Compliance Guides9 min read18 May 2026

EU Omnibus Simplification Explained: What’s Changing for CSRD, CSDDD, and Taxonomy

The EU Omnibus simplification package adjusts CSRD scope, ESRS data points, CSDDD timing, and Taxonomy alignment. Here’s what’s in the proposal, what’s still being negotiated in trilogue, and what compliance teams should do now.


The EU Omnibus simplification package, proposed by the European Commission in February 2025, is the most significant adjustment to the EU sustainability acquis since CSRD was first adopted. For in-scope companies — and many that thought they weren't — it changes what to report, when to report it, and in some cases whether you're in scope at all.

This guide explains what's actually in the package, what's still being negotiated, and what compliance teams should do now.


What Is the EU Omnibus?

The "Omnibus" package is a Commission proposal to simplify several pieces of EU sustainability legislation in a single legislative vehicle. It bundles changes to:

  • CSRD (Corporate Sustainability Reporting Directive)
  • CSDDD (Corporate Sustainability Due Diligence Directive)
  • EU Taxonomy Regulation
  • CBAM (Carbon Border Adjustment Mechanism)
  • InvestEU

The package was driven by political pressure from member states — notably France, Germany, and the Czech Republic — concerned about regulatory burden on EU competitiveness. The European Council's "Competitiveness Compass" and the Draghi report both highlighted reporting burden as a constraint on growth.

It is not a repeal. CSRD is not being scrapped. ESRS is not being suspended. But the scope, timing, and data point counts are all under review.


Key Changes Proposed

CSRD scope reduction

The Commission's "Stop the Clock" proposal raised the CSRD threshold so that only companies with more than 1,000 employees would be in scope. This would remove roughly 80% of currently in-scope companies — bringing the total population from ~50,000 down to ~10,000.

The "Other large EU companies" wave (originally set to report from 2026 for FY2025) is delayed by two years under the Council's negotiating position. The "listed SMEs" wave is similarly pushed out.

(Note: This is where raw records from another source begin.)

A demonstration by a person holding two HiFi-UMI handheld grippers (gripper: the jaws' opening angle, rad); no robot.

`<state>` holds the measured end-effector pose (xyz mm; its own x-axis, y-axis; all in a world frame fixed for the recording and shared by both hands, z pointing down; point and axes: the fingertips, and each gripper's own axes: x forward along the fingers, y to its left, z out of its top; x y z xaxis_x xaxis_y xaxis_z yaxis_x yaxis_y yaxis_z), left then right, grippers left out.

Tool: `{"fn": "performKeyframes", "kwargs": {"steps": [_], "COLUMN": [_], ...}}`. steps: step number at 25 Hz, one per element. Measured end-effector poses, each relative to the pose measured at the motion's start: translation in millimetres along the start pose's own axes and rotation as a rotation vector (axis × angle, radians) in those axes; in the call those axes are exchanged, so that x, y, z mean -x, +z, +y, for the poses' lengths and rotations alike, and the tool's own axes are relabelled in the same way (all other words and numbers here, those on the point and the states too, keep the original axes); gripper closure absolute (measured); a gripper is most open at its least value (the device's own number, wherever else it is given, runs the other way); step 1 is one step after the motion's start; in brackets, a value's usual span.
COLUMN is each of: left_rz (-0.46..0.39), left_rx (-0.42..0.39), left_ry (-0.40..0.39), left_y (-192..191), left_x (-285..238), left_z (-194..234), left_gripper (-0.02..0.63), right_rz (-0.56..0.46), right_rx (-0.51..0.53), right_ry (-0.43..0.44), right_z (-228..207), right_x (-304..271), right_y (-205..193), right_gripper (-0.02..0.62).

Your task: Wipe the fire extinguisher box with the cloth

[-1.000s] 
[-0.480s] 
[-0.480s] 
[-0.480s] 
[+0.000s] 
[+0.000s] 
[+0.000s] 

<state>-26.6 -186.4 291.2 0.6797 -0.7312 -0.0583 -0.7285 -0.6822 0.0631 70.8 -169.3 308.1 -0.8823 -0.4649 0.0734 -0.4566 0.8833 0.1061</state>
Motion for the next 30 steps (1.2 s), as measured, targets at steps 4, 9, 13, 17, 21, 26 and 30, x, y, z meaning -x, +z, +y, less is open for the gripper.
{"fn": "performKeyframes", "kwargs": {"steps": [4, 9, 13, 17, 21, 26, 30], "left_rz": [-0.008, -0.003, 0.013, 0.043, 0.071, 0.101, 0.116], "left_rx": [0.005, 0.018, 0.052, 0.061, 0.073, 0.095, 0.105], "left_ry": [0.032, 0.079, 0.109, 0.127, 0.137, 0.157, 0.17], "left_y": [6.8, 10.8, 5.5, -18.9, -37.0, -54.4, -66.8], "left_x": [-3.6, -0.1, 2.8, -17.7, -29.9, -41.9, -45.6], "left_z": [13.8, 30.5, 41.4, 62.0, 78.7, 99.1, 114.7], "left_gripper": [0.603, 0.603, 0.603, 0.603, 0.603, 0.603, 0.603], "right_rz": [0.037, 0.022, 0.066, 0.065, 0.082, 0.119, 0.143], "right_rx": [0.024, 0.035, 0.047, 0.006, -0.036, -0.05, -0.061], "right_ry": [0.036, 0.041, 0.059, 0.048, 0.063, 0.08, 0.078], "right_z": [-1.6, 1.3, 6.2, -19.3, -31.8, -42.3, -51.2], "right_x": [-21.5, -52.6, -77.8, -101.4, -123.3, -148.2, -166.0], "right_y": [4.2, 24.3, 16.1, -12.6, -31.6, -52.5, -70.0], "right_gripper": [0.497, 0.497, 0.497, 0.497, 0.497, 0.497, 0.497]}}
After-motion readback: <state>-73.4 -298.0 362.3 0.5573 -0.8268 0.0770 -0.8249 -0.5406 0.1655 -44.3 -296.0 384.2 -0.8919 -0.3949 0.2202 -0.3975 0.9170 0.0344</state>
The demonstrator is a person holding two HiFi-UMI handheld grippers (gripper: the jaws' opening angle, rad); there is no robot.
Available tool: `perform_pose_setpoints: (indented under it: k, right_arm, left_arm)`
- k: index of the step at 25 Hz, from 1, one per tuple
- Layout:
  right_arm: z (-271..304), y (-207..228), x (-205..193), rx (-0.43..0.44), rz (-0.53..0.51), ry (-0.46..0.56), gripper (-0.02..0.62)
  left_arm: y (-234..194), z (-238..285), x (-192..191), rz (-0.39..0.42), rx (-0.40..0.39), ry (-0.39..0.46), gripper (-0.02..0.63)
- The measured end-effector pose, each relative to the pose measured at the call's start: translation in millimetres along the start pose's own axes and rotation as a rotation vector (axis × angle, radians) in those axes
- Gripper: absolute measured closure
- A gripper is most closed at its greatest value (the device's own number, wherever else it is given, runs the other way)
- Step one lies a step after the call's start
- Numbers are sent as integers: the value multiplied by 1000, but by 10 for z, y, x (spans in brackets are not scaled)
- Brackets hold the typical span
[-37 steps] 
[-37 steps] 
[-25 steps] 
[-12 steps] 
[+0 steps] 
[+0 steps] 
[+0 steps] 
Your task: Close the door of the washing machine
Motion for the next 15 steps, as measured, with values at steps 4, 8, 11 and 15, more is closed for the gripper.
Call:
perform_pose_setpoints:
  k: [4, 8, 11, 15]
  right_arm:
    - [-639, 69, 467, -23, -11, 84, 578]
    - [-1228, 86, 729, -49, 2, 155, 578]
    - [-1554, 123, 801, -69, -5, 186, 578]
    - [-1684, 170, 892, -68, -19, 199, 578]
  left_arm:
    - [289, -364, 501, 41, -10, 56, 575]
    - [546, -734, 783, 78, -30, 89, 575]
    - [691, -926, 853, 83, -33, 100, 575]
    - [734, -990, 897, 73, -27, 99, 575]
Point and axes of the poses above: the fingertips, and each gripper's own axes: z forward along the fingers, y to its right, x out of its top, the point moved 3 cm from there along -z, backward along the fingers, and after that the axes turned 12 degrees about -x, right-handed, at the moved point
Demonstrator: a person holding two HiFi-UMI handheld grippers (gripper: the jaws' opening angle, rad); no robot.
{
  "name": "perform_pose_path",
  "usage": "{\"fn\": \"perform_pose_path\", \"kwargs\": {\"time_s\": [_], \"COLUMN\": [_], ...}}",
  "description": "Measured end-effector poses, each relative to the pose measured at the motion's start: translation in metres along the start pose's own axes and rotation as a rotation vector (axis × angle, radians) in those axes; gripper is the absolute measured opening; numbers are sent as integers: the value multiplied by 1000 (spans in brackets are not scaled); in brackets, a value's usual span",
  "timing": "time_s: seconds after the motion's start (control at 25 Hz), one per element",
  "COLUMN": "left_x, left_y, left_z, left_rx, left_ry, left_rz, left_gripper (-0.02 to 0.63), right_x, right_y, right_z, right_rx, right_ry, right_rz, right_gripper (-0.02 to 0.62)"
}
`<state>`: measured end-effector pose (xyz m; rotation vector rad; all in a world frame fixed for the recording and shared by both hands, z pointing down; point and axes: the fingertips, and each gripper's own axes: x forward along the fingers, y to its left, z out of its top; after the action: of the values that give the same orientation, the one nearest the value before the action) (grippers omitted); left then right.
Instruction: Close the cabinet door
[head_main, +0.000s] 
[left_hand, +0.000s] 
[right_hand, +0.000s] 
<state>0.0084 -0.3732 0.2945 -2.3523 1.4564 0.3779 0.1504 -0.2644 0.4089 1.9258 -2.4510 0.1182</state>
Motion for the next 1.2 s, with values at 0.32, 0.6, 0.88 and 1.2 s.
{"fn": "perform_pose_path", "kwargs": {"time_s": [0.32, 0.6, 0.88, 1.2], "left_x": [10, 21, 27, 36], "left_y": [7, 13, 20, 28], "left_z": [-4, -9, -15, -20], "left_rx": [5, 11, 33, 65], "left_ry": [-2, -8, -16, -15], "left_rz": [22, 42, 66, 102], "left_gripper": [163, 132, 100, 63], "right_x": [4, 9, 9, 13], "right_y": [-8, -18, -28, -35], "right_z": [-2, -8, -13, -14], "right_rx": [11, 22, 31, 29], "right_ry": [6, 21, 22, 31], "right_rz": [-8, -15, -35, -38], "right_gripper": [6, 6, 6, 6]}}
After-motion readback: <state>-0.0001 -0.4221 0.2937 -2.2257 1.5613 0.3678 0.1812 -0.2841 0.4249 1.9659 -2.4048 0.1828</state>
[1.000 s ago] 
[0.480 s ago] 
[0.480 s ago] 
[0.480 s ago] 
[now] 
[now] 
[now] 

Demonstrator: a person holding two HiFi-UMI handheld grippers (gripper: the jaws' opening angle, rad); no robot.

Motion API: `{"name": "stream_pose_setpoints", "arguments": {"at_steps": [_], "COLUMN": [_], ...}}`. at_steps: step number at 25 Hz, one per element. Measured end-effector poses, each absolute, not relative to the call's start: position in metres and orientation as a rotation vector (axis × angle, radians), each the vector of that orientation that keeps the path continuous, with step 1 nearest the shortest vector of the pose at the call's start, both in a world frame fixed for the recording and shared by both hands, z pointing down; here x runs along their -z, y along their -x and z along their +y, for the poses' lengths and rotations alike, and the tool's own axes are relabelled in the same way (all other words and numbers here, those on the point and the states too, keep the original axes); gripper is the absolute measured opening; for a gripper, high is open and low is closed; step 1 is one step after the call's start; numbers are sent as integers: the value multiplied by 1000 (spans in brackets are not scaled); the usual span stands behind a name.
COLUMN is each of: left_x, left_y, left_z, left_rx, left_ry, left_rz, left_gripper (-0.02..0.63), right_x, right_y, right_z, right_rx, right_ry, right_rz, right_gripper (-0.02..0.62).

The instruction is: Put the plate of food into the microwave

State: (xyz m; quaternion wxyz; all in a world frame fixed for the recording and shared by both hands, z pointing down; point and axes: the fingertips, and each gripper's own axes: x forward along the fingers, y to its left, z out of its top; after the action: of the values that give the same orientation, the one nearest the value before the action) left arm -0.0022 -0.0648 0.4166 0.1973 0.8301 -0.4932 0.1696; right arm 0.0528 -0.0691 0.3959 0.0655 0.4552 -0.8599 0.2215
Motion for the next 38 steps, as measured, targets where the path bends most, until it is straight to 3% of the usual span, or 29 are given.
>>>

For non-EU companies, the €150M EU turnover threshold for parent-level reporting is also under negotiation, with some member states pushing to raise it.

ESRS data point reduction

EFRAG was instructed to "substantially reduce" the number of mandatory data points in ESRS. The first revised ESRS exposure drafts indicate a cut of roughly 50% in mandatory disclosures, with many being moved to "may disclose" or removed altogether.

Sector-specific ESRS standards — previously due in 2026 — are deferred indefinitely.

CSDDD scope and timing

The CSDDD application date is pushed back. Civil liability provisions are softened or removed in some negotiating texts. The scope is narrowed to focus on "Tier 1" suppliers rather than the full value chain in many areas.

EU Taxonomy

Reporting requirements are simplified for in-scope companies. Materiality thresholds are introduced — companies no longer need to report Taxonomy alignment for immaterial activities. Voluntary alignment reporting becomes optional for smaller in-scope companies.


What's Still Being Negotiated

As of mid-2026, the Omnibus is in trilogue — three-way negotiations between the European Parliament, the Council of the EU, and the European Commission. Key open questions:

  • Final CSRD employee threshold: Commission proposed 1,000; some member states want 500; Parliament's centre-left bloc wants to keep lower thresholds.
  • Whether CSDDD survives intact: parts of the EPP group in Parliament have pushed for substantial cuts; other groups oppose.
  • Sector-specific ESRS fate: deferred for now, but unclear if they return.
  • Whether "Stop the Clock" applies retroactively: some FY2025 reporters may already have started materiality assessments under the existing rules.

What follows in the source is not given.